Bruce Springsteen, Patti Scialfa and Steve Van Zandt on the "Today" show (9/28).
So much of "Magic" is shimmering and confident, especially the glorious "Girls in Their Summer Clothes." It is one of several tracks that prominently feature the evocative organ and keyboards of Roy Bittan and Danny Federici. The title alone tells you much — "Girls in Their Summer Clothes" is both wistful and languid, with subtle imagery about the season. The lonely hero of the song breaks your heart with his optimism and his unflinching observations: "The girls in their summer clothes, in the cool of the evening light/The girls in their summer clothes, pass me by."
"I'll Work for Your Love" features one of Springsteen's archetypal heroines — Theresa, who represents salvation. A mid-tempo rock song with an elegant melody, "I'll Work for Your Love" showcases Soozie Tyrell's violin. The song also shows off Springsteen's lovely singing voice, rather than the mumbles and growls he often employs.
About half the album is built from meaty songs that deal with the state of things today. To say that "Magic" is a political album is unnecessary because all of Springsteen's work is "political." Perhaps the difference on "Magic" is the note of despair in some of these songs.
Think back to "The Rising," an album created in grief, before the dust of the Twin Towers had yet to settle. Those were songs of sorrow, but also of solidarity, and there was a sense that the nation, as a whole, would draw upon its inner strength and would recover from 9/11.
Now, Springsteen doesn't seem so sure.
"Long Walk Home" indicates that the United States has much work to do, and to un-do, before it can reclaim its ideals. A jangly melody contrasts with lyrics of disillusionment. This song serves as a companion piece to "My Hometown," with a father once more taking his son around the
neighborhood.
"Livin' in the Future" finds the narrator in a nightmare of government betrayal that can't possibly be real: "Now baby don't you fret, we're livin' in the future and none of this has happened yet."
Ah, but it has: "My faith's been torn asunder, tell me is that rollin' thunder, or just the sinkin' sound of somethin' righteous goin' under?"
And all the while, Clarence Clemons blows a merry saxophone, and the band sings "sha, la, la, la." What a creepy, catchy song.
"Magic," the song, dispels any notion that "Magic," the album, could be about sunshine and lollipops. "Magic" sounds like a dark nursery rhyme, complete with gruesome imagery: "There's bodies hangin' in the trees; This is what will be, this is what will be." "Magic" is about political chicanery, the kind of deception that has devastating consequences.
"Last to Die" is a rocker with a desperate chorus — "Who'll be the last to die for a mistake" — that clearly takes aim at the Bush administration and the Iraq war. The guitars sound besieged; the rhythm section beats out a tempo of panic.

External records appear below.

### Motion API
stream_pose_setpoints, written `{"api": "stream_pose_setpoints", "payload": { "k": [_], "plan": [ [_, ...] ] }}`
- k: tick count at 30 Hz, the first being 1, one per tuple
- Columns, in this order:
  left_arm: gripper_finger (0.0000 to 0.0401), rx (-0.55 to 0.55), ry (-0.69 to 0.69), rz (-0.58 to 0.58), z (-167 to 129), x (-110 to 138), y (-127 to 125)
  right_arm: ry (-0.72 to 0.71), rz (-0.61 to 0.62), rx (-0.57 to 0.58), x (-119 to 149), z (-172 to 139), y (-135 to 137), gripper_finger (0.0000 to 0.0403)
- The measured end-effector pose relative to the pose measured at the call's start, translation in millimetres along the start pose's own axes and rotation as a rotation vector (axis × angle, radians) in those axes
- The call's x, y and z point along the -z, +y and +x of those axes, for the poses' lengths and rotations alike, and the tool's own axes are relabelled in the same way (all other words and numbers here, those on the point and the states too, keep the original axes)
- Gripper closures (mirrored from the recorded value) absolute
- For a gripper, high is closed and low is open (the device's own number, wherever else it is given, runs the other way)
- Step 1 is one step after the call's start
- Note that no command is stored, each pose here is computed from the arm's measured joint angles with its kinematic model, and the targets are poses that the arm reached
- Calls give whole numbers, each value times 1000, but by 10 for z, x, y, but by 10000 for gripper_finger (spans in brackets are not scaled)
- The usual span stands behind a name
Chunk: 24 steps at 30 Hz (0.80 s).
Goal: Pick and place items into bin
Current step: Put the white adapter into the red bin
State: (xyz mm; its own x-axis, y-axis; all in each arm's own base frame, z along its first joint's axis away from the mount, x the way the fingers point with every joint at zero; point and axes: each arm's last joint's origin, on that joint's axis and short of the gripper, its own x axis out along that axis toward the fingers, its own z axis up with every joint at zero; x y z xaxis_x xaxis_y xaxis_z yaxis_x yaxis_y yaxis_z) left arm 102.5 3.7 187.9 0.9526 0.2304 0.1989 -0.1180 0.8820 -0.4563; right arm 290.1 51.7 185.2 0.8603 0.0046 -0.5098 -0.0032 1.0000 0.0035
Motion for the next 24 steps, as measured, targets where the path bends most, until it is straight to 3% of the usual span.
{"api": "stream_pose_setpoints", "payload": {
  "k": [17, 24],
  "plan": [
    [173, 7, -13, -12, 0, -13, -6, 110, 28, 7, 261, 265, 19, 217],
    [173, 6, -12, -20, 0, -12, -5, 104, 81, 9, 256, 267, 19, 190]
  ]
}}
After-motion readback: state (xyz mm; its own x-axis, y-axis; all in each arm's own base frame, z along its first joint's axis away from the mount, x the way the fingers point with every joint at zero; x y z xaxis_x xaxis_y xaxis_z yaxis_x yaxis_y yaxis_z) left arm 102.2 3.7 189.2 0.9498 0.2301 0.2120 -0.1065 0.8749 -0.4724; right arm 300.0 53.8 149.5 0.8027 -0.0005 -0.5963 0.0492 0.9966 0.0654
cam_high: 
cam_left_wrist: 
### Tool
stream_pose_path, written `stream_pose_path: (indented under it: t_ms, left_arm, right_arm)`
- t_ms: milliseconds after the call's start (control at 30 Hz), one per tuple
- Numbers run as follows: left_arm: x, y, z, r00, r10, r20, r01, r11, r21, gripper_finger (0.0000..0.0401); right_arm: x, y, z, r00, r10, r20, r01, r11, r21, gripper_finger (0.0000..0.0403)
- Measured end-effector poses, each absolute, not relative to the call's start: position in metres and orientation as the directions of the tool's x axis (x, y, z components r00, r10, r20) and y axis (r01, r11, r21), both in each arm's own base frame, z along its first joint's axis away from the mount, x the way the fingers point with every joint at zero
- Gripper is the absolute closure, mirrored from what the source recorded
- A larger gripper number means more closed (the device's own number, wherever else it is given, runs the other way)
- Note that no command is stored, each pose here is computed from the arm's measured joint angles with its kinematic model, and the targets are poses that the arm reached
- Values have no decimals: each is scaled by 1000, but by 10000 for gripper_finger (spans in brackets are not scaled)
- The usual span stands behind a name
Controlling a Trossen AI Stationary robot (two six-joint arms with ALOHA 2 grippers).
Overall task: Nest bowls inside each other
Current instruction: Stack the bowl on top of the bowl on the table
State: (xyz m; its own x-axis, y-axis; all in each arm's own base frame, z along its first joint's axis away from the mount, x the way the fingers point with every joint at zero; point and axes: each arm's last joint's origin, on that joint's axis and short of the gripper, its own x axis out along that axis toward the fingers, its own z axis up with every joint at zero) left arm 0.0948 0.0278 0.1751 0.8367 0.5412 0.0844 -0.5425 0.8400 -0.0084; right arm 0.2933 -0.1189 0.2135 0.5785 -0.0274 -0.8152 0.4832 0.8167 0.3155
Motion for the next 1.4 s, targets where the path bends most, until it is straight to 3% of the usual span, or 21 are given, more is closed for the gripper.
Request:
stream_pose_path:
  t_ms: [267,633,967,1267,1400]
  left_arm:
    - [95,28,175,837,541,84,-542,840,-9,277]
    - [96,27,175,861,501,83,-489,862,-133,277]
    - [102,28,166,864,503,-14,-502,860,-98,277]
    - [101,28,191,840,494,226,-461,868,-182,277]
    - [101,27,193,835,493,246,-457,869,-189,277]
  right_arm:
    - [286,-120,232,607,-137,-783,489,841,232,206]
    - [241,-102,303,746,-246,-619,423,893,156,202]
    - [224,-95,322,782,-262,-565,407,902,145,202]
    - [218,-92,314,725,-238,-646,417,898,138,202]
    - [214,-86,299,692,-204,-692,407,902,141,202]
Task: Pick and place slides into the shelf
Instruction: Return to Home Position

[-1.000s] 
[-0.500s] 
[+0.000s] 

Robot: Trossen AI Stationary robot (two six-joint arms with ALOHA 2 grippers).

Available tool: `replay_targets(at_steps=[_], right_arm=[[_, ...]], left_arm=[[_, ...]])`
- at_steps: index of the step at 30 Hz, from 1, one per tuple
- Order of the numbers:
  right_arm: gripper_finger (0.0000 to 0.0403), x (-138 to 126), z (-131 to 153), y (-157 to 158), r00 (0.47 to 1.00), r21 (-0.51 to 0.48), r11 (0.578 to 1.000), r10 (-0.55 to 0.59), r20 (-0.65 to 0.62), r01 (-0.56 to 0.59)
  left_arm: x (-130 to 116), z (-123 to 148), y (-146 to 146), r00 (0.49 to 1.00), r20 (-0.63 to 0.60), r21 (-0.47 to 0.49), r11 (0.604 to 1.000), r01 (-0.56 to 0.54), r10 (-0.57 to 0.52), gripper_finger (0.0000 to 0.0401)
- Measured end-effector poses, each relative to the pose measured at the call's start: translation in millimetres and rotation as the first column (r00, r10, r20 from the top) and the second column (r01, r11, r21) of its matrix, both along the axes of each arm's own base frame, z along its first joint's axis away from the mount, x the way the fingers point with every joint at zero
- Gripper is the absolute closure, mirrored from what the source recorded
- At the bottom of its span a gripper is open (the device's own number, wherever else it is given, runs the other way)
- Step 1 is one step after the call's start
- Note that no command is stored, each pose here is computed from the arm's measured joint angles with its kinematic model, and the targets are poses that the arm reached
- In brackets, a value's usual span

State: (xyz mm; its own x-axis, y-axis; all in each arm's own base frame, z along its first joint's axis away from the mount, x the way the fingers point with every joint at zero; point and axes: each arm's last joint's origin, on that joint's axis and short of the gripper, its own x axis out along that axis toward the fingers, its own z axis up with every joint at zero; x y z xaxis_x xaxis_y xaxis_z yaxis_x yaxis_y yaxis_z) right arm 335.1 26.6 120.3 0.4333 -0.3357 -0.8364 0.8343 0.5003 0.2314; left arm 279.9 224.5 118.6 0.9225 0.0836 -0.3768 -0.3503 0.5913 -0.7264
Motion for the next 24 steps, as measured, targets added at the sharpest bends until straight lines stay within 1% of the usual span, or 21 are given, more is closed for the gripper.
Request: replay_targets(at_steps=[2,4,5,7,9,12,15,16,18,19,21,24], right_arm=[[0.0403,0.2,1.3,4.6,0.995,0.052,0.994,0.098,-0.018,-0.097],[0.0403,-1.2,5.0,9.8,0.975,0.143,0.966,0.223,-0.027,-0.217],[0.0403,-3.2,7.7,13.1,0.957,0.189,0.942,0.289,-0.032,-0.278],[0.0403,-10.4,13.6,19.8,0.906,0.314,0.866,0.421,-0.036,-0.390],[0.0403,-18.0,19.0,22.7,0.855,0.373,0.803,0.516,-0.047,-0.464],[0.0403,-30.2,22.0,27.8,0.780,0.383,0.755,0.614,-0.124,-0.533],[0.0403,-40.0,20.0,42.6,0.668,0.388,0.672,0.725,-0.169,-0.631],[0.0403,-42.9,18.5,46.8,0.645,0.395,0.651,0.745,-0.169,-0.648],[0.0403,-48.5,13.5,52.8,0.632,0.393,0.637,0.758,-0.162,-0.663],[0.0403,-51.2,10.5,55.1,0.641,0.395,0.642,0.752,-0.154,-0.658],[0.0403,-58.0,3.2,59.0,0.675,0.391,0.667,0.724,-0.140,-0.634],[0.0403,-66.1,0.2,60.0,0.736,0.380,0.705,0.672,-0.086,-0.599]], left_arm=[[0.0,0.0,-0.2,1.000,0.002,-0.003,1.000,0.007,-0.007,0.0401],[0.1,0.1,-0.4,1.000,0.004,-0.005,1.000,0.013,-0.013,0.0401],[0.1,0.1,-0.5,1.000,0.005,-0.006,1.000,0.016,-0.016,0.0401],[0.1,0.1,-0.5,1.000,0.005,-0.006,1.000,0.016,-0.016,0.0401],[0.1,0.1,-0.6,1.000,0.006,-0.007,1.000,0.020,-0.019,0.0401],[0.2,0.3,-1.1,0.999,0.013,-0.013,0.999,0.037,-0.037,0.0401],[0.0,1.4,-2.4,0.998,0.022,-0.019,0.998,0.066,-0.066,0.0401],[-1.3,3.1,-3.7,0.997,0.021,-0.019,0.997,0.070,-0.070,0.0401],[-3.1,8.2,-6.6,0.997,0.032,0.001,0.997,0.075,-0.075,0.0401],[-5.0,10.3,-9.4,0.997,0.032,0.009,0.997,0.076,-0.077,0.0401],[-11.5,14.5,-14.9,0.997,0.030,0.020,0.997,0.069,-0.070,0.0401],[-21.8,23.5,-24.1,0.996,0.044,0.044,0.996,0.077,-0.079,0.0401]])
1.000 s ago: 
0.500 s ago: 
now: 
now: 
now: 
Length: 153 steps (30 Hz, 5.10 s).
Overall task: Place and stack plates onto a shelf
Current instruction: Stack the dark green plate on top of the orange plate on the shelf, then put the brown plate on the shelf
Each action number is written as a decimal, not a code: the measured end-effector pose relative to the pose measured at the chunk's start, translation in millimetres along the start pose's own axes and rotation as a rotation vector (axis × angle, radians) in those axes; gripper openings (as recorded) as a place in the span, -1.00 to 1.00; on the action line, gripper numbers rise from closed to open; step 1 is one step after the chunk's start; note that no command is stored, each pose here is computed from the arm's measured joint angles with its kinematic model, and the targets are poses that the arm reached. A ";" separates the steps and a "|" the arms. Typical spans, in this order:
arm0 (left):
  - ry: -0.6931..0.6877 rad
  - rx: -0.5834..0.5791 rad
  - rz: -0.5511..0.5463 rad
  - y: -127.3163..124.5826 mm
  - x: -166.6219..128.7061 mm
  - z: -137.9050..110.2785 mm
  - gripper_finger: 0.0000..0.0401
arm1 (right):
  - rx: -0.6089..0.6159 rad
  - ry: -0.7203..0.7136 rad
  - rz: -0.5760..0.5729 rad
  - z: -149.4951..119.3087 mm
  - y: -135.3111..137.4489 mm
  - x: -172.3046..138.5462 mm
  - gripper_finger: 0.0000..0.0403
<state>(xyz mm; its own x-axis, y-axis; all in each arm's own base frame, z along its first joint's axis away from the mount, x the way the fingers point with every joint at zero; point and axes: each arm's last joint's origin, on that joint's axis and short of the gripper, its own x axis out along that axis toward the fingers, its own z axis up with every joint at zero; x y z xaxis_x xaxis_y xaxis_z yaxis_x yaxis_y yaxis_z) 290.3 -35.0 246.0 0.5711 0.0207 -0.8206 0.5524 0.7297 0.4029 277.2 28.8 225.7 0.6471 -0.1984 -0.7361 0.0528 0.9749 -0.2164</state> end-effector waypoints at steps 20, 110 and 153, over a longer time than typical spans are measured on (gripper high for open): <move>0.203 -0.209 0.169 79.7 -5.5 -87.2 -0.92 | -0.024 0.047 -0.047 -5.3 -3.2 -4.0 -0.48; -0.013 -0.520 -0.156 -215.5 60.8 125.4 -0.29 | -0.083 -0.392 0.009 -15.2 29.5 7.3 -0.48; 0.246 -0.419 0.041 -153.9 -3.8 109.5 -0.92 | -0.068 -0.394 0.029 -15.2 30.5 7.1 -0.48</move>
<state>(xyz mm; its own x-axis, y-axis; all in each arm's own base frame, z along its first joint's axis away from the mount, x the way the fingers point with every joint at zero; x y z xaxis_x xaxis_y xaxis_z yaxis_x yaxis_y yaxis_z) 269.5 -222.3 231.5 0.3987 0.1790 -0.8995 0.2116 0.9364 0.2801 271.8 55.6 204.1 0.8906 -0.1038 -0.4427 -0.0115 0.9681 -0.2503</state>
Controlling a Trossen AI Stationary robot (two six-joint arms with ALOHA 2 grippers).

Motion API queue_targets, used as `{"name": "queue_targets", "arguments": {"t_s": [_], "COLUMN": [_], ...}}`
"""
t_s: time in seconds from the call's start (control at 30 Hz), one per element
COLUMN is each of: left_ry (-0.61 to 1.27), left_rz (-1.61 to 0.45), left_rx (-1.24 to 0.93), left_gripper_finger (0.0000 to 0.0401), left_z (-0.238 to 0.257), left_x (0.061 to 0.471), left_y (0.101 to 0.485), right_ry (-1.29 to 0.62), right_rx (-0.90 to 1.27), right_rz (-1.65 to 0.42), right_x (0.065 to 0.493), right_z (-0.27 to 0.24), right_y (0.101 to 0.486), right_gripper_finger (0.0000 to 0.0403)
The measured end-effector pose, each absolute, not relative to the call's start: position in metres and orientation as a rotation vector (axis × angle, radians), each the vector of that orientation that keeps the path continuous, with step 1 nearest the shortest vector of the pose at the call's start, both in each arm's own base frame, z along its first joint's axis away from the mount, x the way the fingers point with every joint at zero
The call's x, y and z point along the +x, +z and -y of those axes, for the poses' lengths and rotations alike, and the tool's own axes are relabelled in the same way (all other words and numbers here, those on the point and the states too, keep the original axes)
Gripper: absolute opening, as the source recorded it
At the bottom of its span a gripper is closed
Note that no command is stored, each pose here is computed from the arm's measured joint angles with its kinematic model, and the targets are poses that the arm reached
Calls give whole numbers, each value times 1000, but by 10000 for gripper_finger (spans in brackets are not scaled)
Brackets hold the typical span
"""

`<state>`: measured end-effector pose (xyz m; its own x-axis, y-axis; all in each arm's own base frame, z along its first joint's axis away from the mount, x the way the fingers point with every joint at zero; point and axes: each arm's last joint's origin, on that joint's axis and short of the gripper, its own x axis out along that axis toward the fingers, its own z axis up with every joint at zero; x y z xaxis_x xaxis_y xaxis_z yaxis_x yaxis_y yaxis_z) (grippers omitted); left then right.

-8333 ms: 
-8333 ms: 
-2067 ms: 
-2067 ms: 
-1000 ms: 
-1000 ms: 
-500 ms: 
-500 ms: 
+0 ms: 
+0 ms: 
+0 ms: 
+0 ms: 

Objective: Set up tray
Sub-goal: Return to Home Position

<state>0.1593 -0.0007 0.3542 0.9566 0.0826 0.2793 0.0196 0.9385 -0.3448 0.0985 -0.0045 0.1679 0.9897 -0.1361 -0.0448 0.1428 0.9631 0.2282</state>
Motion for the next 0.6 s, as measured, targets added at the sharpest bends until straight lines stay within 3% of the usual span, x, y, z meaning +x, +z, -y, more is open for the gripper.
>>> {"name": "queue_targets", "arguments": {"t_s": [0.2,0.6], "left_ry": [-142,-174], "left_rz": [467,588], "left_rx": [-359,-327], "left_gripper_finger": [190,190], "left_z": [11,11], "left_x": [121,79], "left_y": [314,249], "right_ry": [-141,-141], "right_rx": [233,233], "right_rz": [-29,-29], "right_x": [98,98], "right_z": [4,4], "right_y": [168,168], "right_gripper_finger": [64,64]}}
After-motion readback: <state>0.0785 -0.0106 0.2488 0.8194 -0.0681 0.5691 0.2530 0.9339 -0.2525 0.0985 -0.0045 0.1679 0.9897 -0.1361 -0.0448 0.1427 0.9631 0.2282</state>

Throughout "Magic," the production of Brendan O'Brien shines. The members of the E Street Band, which also includes bassist Garry Tallent and guitarist/singer Patti Scialfa, and the many backing musicians laid down their tracks individually in the studio. O'Brien's production helped create a coherent whole, with a sound that is contemporary and fresh.
"Magic" ends with a hidden 12th track, known as "Terry's Song," which Springsteen recorded after the July 30 death of his longtime friend and associate, Terry Magovern. The acoustic song bristles with pain and love: "They say you can't take it with you, but I think that they're wrong, because all I know is I woke up this morning and something big was gone. Gone upto that dark ether where you're still young and hard and cold, just like when they built you, brother, they broke the mold."
Springsteen has recorded a bracing album, full of life, even when it deals with death.